I take it back.

I went to run a query, in the same session that had worked, and now I am
getting permission denied.

I do have a query running created new directories every 5 minutes, however,
these aren't the directories that are giving me permission denied.   Did
you try running an aggregate query accross all data? This is a interesting
one to track down, not sure why I am getting the access denied now,

the .drill.parquet_metadata file in the directory that I am getting the
error on is owned by mapr:mapr and has rwxr-xr-x  permissions.
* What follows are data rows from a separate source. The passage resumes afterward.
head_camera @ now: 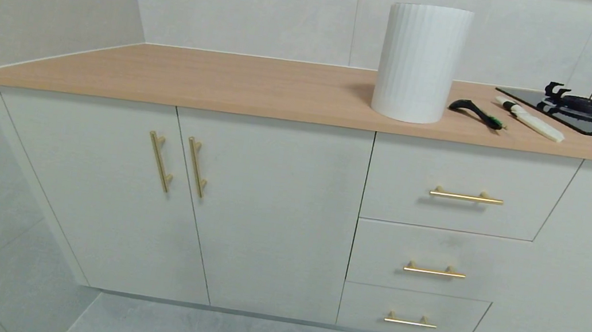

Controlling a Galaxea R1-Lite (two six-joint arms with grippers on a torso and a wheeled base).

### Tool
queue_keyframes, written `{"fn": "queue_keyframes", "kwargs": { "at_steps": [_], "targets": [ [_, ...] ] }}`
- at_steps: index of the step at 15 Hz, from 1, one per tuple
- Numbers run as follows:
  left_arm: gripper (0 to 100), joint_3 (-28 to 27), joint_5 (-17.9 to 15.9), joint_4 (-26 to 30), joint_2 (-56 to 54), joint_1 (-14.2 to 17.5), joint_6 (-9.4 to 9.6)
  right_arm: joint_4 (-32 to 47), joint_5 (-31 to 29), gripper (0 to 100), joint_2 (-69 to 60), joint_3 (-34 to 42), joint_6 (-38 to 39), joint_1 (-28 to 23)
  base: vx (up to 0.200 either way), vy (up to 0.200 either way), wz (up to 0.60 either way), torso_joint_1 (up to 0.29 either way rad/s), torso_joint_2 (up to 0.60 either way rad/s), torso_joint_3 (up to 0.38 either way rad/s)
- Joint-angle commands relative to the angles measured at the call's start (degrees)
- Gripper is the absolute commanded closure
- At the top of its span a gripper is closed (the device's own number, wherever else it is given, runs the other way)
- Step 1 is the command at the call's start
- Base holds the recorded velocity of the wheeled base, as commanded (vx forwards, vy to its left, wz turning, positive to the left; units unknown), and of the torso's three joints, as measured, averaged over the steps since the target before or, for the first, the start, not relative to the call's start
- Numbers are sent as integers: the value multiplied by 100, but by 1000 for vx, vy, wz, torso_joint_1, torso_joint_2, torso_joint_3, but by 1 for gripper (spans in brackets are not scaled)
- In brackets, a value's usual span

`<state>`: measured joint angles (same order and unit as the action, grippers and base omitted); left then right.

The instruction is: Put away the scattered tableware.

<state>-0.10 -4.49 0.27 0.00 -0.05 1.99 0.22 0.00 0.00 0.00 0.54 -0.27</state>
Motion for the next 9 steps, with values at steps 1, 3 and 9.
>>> {"fn": "queue_keyframes", "kwargs": {
  "at_steps": [1, 3, 9],
  "targets": [
    [0, 1, 0, 0, 9, -4, 3, -4, 0, 0, 9, 0, -1, -8, 0, 0, 0, 0, 0, 0],
    [0, 1, 0, 0, 9, -4, 12, 4, 0, 0, 9, 0, -1, -8, 0, -100, 0, 1, 1, -1],
    [0, 1, -8, 0, 9, -4, -5, 4, 9, 0, 18, 0, -10, -8, 0, -100, 0, -1, 1, 2]
  ]
}}
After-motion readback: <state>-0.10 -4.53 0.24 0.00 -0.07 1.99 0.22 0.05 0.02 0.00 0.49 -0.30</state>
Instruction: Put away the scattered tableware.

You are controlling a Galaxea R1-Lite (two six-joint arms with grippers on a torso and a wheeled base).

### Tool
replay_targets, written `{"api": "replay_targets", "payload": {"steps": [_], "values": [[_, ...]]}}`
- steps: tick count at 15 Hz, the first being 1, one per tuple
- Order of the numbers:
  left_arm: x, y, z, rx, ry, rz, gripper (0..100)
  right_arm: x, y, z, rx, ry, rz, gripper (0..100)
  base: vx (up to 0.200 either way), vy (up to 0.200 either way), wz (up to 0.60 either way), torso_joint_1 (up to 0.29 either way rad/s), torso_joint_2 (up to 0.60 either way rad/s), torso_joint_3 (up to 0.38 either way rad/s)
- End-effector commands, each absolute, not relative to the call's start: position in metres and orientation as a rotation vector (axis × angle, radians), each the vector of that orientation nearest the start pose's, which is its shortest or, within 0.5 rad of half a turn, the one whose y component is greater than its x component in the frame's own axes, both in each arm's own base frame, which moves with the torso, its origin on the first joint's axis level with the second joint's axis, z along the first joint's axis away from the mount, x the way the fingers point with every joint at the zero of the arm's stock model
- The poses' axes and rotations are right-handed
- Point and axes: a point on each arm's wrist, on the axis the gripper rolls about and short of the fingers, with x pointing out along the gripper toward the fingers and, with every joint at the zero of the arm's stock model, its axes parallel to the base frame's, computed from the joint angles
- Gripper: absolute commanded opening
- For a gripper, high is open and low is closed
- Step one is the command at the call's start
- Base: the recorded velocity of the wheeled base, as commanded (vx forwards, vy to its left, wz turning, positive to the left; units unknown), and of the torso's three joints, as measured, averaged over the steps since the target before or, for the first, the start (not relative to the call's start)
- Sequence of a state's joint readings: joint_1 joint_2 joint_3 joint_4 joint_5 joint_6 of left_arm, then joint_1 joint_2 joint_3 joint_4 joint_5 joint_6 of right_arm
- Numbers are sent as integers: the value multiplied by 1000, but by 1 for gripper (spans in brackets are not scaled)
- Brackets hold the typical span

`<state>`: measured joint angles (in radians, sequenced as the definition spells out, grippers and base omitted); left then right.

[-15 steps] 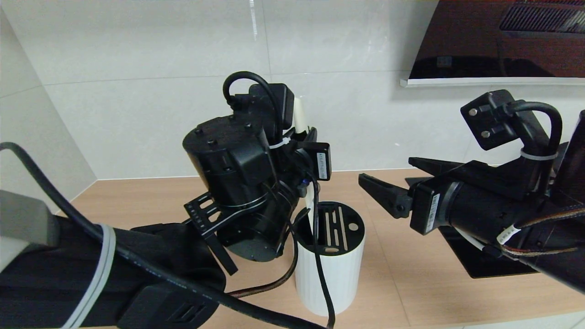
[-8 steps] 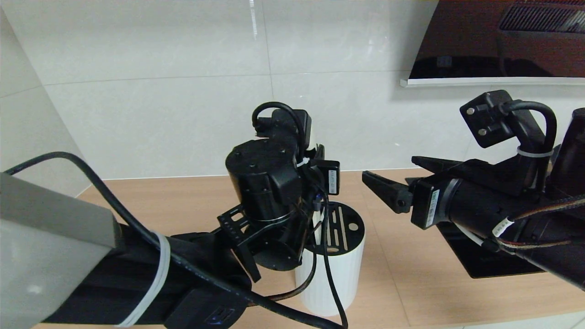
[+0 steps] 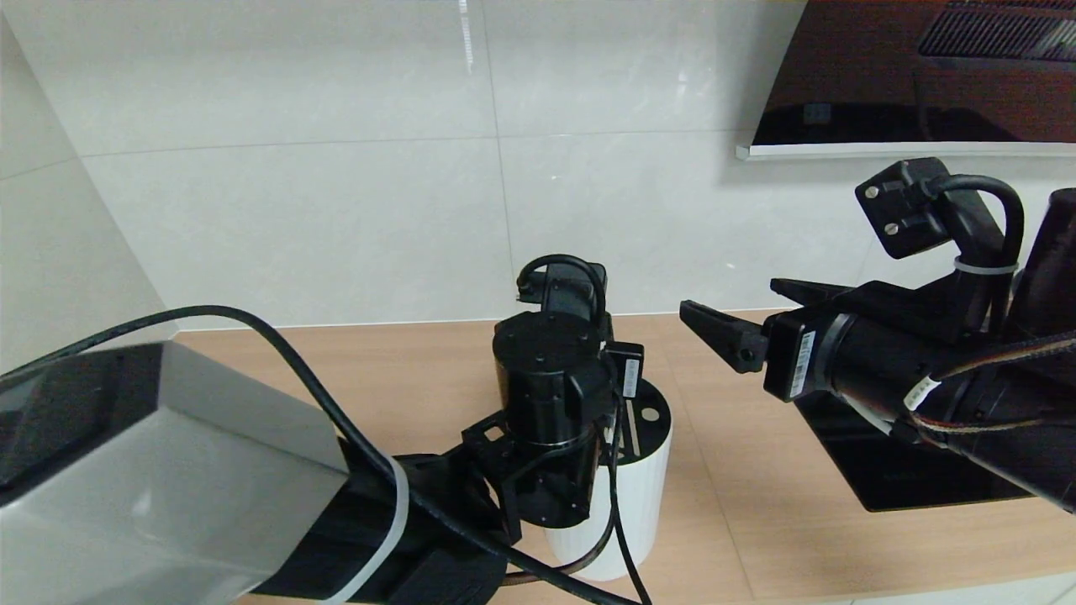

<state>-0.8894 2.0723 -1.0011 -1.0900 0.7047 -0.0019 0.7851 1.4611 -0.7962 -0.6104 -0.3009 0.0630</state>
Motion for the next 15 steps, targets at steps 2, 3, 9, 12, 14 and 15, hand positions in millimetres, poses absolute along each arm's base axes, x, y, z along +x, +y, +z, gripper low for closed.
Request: {"api": "replay_targets", "payload": {"steps": [2, 3, 9, 12, 14, 15], "values": [[259, -299, 131, 17, 20, -186, 0, 185, 176, 242, 28, 71, 483, 100, 0, 0, 0, 0, 0, 0], [259, -299, 129, 21, 24, -186, 0, 186, 175, 241, 27, 72, 476, 100, 0, 0, 0, 0, 0, 0], [255, -300, 119, 48, 49, -196, 100, 189, 176, 238, 21, 83, 471, 100, 0, 0, 0, 0, 0, 0], [254, -299, 123, 38, 40, -195, 100, 190, 176, 238, 20, 84, 471, 100, 0, 0, 0, 0, 0, 0], [254, -299, 125, 25, 27, -195, 100, 190, 176, 237, 20, 85, 471, 100, 0, 0, 0, 0, 0, 0], [253, -298, 130, 10, 13, -195, 100, 190, 176, 237, 20, 85, 471, 100, 0, 0, 0, 0, 0, 0]]}}
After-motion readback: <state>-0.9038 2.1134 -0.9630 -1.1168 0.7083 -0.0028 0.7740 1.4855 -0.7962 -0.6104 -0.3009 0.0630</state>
This tells
me that both the user of the drillbits (mapr) and the user I am logged into
in sqlline (mapradm) should be able to read the file... so why do I get an
access denied in running a query. I any assistance would be valuable here
in that there are some great performance increases with the metadata
caching, and I don't want to miss out on that.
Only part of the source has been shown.